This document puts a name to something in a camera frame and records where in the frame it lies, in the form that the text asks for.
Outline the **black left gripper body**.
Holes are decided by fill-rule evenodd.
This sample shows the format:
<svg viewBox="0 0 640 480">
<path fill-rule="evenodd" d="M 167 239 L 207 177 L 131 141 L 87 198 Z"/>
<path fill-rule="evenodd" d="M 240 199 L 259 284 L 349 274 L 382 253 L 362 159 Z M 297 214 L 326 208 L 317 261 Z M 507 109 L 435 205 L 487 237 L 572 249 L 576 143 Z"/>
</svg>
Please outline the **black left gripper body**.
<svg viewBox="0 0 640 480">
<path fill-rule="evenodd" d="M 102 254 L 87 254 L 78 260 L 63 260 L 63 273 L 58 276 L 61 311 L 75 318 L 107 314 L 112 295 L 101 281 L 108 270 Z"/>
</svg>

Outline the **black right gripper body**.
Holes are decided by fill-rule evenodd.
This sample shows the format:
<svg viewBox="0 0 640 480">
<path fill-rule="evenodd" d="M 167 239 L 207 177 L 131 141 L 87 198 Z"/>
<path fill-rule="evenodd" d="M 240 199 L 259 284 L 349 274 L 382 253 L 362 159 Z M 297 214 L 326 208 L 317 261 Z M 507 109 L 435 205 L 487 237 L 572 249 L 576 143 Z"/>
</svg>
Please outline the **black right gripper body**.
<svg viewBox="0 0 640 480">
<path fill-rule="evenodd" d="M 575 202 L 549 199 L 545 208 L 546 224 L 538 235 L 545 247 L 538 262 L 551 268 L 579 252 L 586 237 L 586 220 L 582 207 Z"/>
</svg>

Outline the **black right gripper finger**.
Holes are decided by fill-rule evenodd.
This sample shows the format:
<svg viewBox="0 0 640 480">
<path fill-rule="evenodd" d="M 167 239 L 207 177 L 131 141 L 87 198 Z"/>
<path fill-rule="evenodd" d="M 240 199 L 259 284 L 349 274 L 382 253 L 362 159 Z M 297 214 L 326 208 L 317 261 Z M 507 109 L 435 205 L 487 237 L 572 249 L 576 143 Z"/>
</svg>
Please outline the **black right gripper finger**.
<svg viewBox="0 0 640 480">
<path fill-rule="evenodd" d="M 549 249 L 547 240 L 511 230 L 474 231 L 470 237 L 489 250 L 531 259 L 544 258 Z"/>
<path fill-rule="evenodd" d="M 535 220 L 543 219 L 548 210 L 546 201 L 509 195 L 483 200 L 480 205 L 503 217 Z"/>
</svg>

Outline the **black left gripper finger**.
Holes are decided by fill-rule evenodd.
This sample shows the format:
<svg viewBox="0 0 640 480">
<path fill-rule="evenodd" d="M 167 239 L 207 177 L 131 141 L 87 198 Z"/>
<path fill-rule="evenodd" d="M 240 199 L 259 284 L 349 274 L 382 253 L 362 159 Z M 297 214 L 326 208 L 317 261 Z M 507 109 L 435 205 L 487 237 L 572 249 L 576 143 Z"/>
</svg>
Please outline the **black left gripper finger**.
------------------------------------------------------------
Activity: Copy the whole listing out exactly, so that every line matches what is above.

Finished exercise:
This document puts a name to something in a camera frame and records where in the frame it lies, in the form that the text asks for.
Outline the **black left gripper body**.
Holes are decided by fill-rule evenodd.
This sample shows the format:
<svg viewBox="0 0 640 480">
<path fill-rule="evenodd" d="M 167 239 L 207 177 L 131 141 L 87 198 Z"/>
<path fill-rule="evenodd" d="M 240 199 L 259 284 L 349 274 L 382 253 L 362 159 Z M 297 214 L 326 208 L 317 261 Z M 507 109 L 435 205 L 487 237 L 572 249 L 576 143 Z"/>
</svg>
Please outline the **black left gripper body**.
<svg viewBox="0 0 640 480">
<path fill-rule="evenodd" d="M 102 254 L 87 254 L 78 260 L 63 260 L 63 273 L 58 276 L 61 311 L 75 318 L 107 314 L 112 295 L 101 281 L 108 270 Z"/>
</svg>

Outline the **black right gripper body**.
Holes are decided by fill-rule evenodd.
This sample shows the format:
<svg viewBox="0 0 640 480">
<path fill-rule="evenodd" d="M 167 239 L 207 177 L 131 141 L 87 198 Z"/>
<path fill-rule="evenodd" d="M 240 199 L 259 284 L 349 274 L 382 253 L 362 159 Z M 297 214 L 326 208 L 317 261 Z M 507 109 L 435 205 L 487 237 L 572 249 L 576 143 Z"/>
</svg>
Please outline the **black right gripper body**.
<svg viewBox="0 0 640 480">
<path fill-rule="evenodd" d="M 575 202 L 549 199 L 545 208 L 546 224 L 538 235 L 545 247 L 538 262 L 551 268 L 579 252 L 586 237 L 586 220 L 582 207 Z"/>
</svg>

Outline the **black right gripper finger**.
Holes are decided by fill-rule evenodd.
This sample shows the format:
<svg viewBox="0 0 640 480">
<path fill-rule="evenodd" d="M 167 239 L 207 177 L 131 141 L 87 198 Z"/>
<path fill-rule="evenodd" d="M 240 199 L 259 284 L 349 274 L 382 253 L 362 159 Z M 297 214 L 326 208 L 317 261 Z M 507 109 L 435 205 L 487 237 L 572 249 L 576 143 Z"/>
</svg>
Please outline the **black right gripper finger**.
<svg viewBox="0 0 640 480">
<path fill-rule="evenodd" d="M 549 249 L 547 240 L 511 230 L 474 231 L 470 237 L 489 250 L 531 259 L 544 258 Z"/>
<path fill-rule="evenodd" d="M 535 220 L 543 219 L 548 210 L 546 201 L 509 195 L 483 200 L 480 205 L 503 217 Z"/>
</svg>

Outline the **black left gripper finger**.
Holes are decided by fill-rule evenodd.
This sample shows the format:
<svg viewBox="0 0 640 480">
<path fill-rule="evenodd" d="M 167 239 L 207 177 L 131 141 L 87 198 Z"/>
<path fill-rule="evenodd" d="M 240 199 L 259 284 L 349 274 L 382 253 L 362 159 Z M 297 214 L 326 208 L 317 261 Z M 507 109 L 435 205 L 487 237 L 572 249 L 576 143 Z"/>
</svg>
Please outline the **black left gripper finger**.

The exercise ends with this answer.